JonasBK · rvazarkar · web-flow · commit 40db054fed9a · 2025-04-17T12:21:52.000-04:00
Co-authored-by: Rohan Vazarkar &lt;rvazarkar@users.noreply.github.com&gt;
diff --git a/src/CommonLib/Processors/ACEGuids.cs b/src/CommonLib/Processors/ACEGuids.cs
@@ -13,6 +13,7 @@ public class ACEGuids
         public const string AddKeyPrincipal = "5b47d60f-6090-40b2-9f37-2a4de88f3063";
         public const string UserAccountRestrictions = "4c164200-20c0-11d0-a768-00aa006e0529";
         public const string WriteGPLink = "f30e3bbe-9ff0-11d1-b603-0000f80367c1";
+        public const string WriteTitle = "bf967a55-0de6-11d0-a285-00aa003049e2"; // Not an edge, just used for testing
 
 
         //Cert abuse ACEs
diff --git a/test/unit/ACLProcessorTest.cs b/test/unit/ACLProcessorTest.cs
@@ -440,6 +440,116 @@ public async Task ACLProcessor_ProcessACL_GenericAll() {
             Assert.Equal(actual.RightName, EdgeNames.GenericAll);
         }
 
+        [Fact]
+        public async Task ACLProcessor_ProcessACL_GenericAll_WriteSPN() {
+            var expectedPrincipalType = Label.Group;
+            var expectedPrincipalSID = "S-1-5-21-3130019616-2776909439-2417379446-512";
+
+            var mockLDAPUtils = new Mock<ILdapUtils>();
+            var mockSecurityDescriptor = new Mock<ActiveDirectorySecurityDescriptor>(MockBehavior.Loose, null);
+            var mockRule = new Mock<ActiveDirectoryRuleDescriptor>(MockBehavior.Loose, null);
+            var collection = new List<ActiveDirectoryRuleDescriptor>();
+            mockRule.Setup(x => x.AccessControlType()).Returns(AccessControlType.Allow);
+            mockRule.Setup(x => x.IsAceInheritedFrom(It.IsAny<string>())).Returns(true);
+            mockRule.Setup(x => x.IdentityReference()).Returns(expectedPrincipalSID);
+            mockRule.Setup(x => x.ActiveDirectoryRights()).Returns(ActiveDirectoryRights.GenericAll);
+            mockRule.Setup(x => x.ObjectType()).Returns(new Guid(ACEGuids.WriteSPN));
+            collection.Add(mockRule.Object);
+
+            mockSecurityDescriptor.Setup(m => m.GetAccessRules(It.IsAny<bool>(), It.IsAny<bool>(), It.IsAny<Type>()))
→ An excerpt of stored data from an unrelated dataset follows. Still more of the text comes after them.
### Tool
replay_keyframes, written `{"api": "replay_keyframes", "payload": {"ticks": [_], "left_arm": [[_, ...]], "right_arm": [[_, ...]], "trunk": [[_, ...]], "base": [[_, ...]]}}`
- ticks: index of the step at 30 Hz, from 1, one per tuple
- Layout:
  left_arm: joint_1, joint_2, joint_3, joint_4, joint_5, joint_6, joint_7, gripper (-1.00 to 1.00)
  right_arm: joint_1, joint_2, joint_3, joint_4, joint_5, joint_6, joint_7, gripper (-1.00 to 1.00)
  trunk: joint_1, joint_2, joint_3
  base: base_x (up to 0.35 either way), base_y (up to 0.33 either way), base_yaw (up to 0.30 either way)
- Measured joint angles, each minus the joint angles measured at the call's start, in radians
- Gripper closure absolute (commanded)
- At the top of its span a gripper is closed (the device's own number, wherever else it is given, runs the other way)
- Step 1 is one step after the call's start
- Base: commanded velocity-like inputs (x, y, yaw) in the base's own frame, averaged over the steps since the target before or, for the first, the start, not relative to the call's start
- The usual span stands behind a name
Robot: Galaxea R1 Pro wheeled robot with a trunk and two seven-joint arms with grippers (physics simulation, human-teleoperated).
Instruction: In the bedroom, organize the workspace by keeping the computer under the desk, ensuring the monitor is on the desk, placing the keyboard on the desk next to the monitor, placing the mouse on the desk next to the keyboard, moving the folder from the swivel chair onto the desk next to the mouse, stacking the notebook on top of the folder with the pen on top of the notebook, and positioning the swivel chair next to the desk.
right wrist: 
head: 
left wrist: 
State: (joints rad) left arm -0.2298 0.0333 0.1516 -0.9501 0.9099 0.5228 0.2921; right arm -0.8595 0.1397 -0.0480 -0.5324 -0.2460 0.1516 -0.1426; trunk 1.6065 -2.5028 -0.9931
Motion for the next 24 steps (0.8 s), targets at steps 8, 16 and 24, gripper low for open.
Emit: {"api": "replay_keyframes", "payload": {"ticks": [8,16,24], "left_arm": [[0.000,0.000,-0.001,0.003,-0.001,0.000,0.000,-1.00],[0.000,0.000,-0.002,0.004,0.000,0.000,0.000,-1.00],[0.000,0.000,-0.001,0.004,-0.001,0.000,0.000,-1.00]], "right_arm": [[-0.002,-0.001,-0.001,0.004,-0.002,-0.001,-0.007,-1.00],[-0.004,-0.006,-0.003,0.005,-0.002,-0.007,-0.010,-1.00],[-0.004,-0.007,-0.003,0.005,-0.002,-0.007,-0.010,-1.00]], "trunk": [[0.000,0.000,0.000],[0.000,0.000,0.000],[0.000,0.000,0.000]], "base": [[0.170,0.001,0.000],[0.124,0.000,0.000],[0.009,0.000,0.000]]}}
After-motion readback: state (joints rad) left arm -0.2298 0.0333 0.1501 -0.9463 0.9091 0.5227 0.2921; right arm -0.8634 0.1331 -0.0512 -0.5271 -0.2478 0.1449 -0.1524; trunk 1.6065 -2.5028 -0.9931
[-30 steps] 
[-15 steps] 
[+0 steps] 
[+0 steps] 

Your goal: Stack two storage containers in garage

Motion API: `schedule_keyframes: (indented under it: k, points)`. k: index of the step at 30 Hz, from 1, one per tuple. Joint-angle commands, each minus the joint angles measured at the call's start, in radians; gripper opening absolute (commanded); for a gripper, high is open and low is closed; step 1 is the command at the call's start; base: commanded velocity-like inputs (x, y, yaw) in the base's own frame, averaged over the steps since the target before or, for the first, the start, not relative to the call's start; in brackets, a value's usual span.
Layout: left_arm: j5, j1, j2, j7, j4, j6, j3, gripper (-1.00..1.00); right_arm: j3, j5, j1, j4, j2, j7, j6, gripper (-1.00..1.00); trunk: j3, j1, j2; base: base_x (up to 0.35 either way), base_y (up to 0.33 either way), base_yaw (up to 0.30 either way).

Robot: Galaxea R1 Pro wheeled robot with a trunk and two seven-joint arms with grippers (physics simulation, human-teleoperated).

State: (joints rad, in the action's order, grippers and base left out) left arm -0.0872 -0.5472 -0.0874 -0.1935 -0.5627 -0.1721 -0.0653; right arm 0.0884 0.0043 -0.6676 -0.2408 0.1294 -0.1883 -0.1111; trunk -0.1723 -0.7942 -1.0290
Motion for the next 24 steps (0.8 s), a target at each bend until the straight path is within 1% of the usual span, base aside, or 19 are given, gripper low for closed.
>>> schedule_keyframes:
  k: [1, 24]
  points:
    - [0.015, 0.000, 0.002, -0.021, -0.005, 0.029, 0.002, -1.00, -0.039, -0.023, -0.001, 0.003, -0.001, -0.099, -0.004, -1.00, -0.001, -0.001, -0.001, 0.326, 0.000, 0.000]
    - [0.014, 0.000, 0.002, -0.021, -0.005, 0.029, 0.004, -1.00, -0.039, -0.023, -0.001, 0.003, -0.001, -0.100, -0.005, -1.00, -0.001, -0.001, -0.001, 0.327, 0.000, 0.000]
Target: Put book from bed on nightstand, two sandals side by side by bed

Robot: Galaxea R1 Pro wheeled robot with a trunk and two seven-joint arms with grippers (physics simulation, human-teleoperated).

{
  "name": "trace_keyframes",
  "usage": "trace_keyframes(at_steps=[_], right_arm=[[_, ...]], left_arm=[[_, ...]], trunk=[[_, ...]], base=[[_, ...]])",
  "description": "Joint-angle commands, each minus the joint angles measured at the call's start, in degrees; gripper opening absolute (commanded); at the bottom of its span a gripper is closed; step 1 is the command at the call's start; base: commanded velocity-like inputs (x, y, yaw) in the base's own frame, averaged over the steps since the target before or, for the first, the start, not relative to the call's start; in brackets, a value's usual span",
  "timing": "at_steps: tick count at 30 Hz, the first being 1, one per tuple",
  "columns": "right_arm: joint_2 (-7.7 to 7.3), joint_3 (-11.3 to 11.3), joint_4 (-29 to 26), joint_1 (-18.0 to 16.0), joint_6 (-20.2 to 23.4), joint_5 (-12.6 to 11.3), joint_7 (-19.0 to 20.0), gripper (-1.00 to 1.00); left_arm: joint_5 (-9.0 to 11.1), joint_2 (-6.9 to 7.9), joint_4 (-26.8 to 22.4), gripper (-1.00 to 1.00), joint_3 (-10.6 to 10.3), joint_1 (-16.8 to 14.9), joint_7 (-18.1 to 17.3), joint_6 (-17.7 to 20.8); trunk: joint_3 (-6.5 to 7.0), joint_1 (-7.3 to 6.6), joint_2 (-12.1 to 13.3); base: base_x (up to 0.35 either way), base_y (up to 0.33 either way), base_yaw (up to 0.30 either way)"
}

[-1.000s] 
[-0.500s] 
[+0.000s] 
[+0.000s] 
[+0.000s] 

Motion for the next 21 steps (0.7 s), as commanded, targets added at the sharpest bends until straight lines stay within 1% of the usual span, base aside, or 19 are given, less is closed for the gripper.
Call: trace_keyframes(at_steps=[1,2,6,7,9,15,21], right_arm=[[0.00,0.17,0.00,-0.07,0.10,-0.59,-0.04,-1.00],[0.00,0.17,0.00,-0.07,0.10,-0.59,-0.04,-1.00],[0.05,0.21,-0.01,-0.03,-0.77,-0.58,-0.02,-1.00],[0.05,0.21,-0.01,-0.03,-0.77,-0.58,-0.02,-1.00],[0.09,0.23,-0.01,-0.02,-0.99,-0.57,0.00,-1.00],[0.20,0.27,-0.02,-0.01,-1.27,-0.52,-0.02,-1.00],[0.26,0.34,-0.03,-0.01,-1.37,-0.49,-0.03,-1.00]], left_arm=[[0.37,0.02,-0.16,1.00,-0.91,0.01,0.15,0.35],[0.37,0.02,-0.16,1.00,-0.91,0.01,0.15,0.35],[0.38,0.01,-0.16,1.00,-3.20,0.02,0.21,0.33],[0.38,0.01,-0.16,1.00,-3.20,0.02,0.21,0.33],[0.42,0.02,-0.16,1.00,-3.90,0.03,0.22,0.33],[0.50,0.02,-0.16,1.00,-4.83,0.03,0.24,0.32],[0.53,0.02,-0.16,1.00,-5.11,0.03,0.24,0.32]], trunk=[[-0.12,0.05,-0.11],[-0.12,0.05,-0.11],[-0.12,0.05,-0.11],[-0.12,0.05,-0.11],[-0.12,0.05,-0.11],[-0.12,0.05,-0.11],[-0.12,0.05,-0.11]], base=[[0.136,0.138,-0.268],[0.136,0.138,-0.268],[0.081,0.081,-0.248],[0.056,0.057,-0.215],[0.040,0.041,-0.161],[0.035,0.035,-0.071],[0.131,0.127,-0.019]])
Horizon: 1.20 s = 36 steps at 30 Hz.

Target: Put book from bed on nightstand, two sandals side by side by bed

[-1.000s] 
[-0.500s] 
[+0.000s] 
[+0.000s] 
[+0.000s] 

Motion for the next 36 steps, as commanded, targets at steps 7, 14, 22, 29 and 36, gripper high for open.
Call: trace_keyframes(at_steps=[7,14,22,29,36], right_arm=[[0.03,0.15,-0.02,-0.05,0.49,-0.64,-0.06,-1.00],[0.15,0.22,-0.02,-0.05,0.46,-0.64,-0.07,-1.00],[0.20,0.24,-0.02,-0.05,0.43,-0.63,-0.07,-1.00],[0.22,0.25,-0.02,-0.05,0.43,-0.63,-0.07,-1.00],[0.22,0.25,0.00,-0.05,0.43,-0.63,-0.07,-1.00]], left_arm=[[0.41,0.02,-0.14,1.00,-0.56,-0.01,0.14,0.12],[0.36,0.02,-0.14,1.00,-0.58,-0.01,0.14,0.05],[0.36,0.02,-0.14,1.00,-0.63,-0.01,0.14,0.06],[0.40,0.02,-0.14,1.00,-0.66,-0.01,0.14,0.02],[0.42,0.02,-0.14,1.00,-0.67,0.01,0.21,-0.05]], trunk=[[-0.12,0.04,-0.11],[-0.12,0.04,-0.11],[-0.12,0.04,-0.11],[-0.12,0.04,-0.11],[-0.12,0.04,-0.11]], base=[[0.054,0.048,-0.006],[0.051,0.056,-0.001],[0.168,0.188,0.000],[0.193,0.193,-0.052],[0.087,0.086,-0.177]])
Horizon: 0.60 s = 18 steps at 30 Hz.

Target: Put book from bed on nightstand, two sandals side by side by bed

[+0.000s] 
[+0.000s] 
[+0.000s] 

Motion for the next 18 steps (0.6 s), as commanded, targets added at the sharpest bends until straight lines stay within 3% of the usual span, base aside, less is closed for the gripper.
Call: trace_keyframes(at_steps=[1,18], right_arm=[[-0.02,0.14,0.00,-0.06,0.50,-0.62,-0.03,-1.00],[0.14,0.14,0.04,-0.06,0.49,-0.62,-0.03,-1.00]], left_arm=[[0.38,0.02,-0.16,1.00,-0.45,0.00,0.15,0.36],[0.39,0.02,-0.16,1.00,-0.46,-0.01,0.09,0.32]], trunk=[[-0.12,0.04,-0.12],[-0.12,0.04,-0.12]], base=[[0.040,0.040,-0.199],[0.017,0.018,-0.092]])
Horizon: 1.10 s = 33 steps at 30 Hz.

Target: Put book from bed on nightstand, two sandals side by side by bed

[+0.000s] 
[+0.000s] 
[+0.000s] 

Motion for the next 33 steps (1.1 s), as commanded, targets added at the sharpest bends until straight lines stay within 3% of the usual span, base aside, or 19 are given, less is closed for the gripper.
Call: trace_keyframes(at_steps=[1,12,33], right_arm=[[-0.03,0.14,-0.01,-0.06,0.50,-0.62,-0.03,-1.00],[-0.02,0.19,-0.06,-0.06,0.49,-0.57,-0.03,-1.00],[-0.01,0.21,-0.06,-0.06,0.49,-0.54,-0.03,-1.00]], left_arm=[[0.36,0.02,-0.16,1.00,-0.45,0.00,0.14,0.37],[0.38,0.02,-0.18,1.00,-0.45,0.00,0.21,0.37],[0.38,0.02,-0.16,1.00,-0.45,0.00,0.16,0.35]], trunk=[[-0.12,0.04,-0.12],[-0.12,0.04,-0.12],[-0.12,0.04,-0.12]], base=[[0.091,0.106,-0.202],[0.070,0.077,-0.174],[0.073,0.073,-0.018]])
+                .Returns(collection);
+            mockSecurityDescriptor.Setup(m => m.GetOwner(It.IsAny<Type>())).Returns((string)null);
+            mockLDAPUtils.Setup(x => x.MakeSecurityDescriptor()).Returns(mockSecurityDescriptor.Object);
+            mockLDAPUtils.Setup(x => x.ResolveIDAndType(It.IsAny<string>(), It.IsAny<string>()))
+                .ReturnsAsync((true, new TypedPrincipal(expectedPrincipalSID, expectedPrincipalType)));
+            var mockData = new[] { LdapResult<IDirectoryObject>.Fail() };
+            mockLDAPUtils.Setup(x => x.PagedQuery(It.IsAny<LdapQueryParameters>(), It.IsAny<CancellationToken>()))
+                .Returns(mockData.ToAsyncEnumerable());
+
+            var processor = new ACLProcessor(mockLDAPUtils.Object);
+            var bytes = Utils.B64ToBytes(UnProtectedUserNtSecurityDescriptor);
+            var result = await processor.ProcessACL(bytes, _testDomainName, Label.User, false).ToArrayAsync();
+
+            Assert.Single(result);
+            var actual = result.First();
+            Assert.Equal(actual.PrincipalType, expectedPrincipalType);
+            Assert.Equal(actual.PrincipalSID, expectedPrincipalSID);
+            Assert.False(actual.IsInherited);
+            Assert.Equal(actual.RightName, EdgeNames.WriteSPN);
+        }
+
+        [Fact]
+        public async Task ACLProcessor_ProcessACL_GenericAll_ForceChangePassword() {
+            var expectedPrincipalType = Label.Group;
+            var expectedPrincipalSID = "S-1-5-21-3130019616-2776909439-2417379446-512";
+
+            var mockLDAPUtils = new Mock<ILdapUtils>();
+            var mockSecurityDescriptor = new Mock<ActiveDirectorySecurityDescriptor>(MockBehavior.Loose, null);
+            var mockRule = new Mock<ActiveDirectoryRuleDescriptor>(MockBehavior.Loose, null);
+            var collection = new List<ActiveDirectoryRuleDescriptor>();
+            mockRule.Setup(x => x.AccessControlType()).Returns(AccessControlType.Allow);
+            mockRule.Setup(x => x.IsAceInheritedFrom(It.IsAny<string>())).Returns(true);
+            mockRule.Setup(x => x.IdentityReference()).Returns(expectedPrincipalSID);
+            mockRule.Setup(x => x.ActiveDirectoryRights()).Returns(ActiveDirectoryRights.GenericAll);
+            mockRule.Setup(x => x.ObjectType()).Returns(new Guid(ACEGuids.UserForceChangePassword));
+            collection.Add(mockRule.Object);
+
+            mockSecurityDescriptor.Setup(m => m.GetAccessRules(It.IsAny<bool>(), It.IsAny<bool>(), It.IsAny<Type>()))
+                .Returns(collection);
+            mockSecurityDescriptor.Setup(m => m.GetOwner(It.IsAny<Type>())).Returns((string)null);
+            mockLDAPUtils.Setup(x => x.MakeSecurityDescriptor()).Returns(mockSecurityDescriptor.Object);
+            mockLDAPUtils.Setup(x => x.ResolveIDAndType(It.IsAny<string>(), It.IsAny<string>()))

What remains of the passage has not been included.